Christin Friedrichsen schreibt schon seit ihrer Kindheit Geschichten und Bücher. Die Idee zu ihrem Romandebüt entspringt ihrem eigenen Leben, denn während eines Urlaubs wurde die Familie von beruflichen Angelegenheiten eingeholt. Die Autorin lebt mit ihrer Familie in Niedersachsen.

Christin Friedrichsen schreibt einen gut lesbaren Stil. Ihre Protagonisten sind lebendig und gut vorstellbar beschrieben. Karen, die allein erziehende Mutter ist Partnerin einer Event-Agentur und sehr perfektionistisch. Es wird schon auf den ersten Seiten klar, dass Karen es allen recht machen will und daran scheitern muss. Ihre 16jährige Tochter Nelly ist ein pubertierender Teenager und Großstadtpflanze. Sie ist von der Aussicht auf eine Woche Camping-Urlaub am See nur mäßig begeistert, zumal sie ahnt, dass ihre Mutter ihre Arbeit wichtiger nimmt als ihre Tochter.

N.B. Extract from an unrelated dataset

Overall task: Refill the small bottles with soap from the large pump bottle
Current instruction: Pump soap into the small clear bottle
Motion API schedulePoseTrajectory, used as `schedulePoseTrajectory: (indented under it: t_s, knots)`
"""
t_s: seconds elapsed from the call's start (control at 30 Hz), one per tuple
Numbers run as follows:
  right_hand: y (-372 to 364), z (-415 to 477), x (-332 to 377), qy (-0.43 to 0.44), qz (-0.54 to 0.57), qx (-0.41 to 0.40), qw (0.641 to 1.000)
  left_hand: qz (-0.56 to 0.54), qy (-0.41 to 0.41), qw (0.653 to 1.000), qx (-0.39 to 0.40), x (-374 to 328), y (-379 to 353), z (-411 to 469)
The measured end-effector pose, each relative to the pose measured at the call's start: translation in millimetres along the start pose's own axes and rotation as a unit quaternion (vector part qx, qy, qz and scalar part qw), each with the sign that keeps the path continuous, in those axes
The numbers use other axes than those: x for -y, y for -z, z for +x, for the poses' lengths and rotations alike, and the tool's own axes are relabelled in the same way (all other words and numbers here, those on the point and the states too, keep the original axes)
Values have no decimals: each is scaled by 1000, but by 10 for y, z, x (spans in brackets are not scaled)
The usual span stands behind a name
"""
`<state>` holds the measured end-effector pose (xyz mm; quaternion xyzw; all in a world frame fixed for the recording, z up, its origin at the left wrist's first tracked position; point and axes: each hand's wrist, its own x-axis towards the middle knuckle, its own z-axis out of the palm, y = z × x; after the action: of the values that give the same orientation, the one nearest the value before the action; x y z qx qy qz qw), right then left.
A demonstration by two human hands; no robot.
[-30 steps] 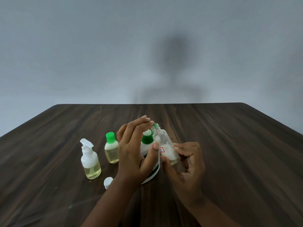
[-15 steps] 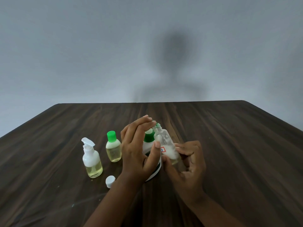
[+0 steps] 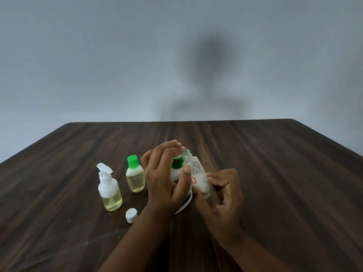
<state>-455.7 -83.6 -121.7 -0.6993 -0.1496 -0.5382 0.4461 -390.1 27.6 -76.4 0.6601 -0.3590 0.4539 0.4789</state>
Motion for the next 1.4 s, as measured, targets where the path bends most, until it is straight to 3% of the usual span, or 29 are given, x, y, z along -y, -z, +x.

Der von einem urigen Typen namens Det geführte, etwas verwahrloste Campingplatz mit schlechtem wlan-Netz trägt nicht dazu bei, Nellys Stimmung zu heben. Bald jedoch wird sie Dets großes Herz zu schätzen wissen. Und dann gibt es noch die gastfreundlichen Dauercamper Heinz und Margot, deren Leben nicht das ist, was es zu sein scheint. Allerdings habe ich sie mir nach den Beschreibungen zu Beginn sehr viel älter vorgestellt, denn diese passen überhaupt nicht zu einer 64jährigen der Gegenwart. Vielleicht liegt es daran, dass sie sich nicht gebraucht fühlen, denn als sie das ändert, ändert sich auch das Verhalten.

Als Karen zusammenbricht, wächst Nelly über sich hinaus. Sie entpuppt sich als taffes Mädchen, das im Gegensatz zu ihrer Mutter nicht zögert, um Unterstützung zu bitten, als sie und vor allem Karen sie dringend brauchen. Nelly weiß, was sie will und findet gute Lösungen für sich.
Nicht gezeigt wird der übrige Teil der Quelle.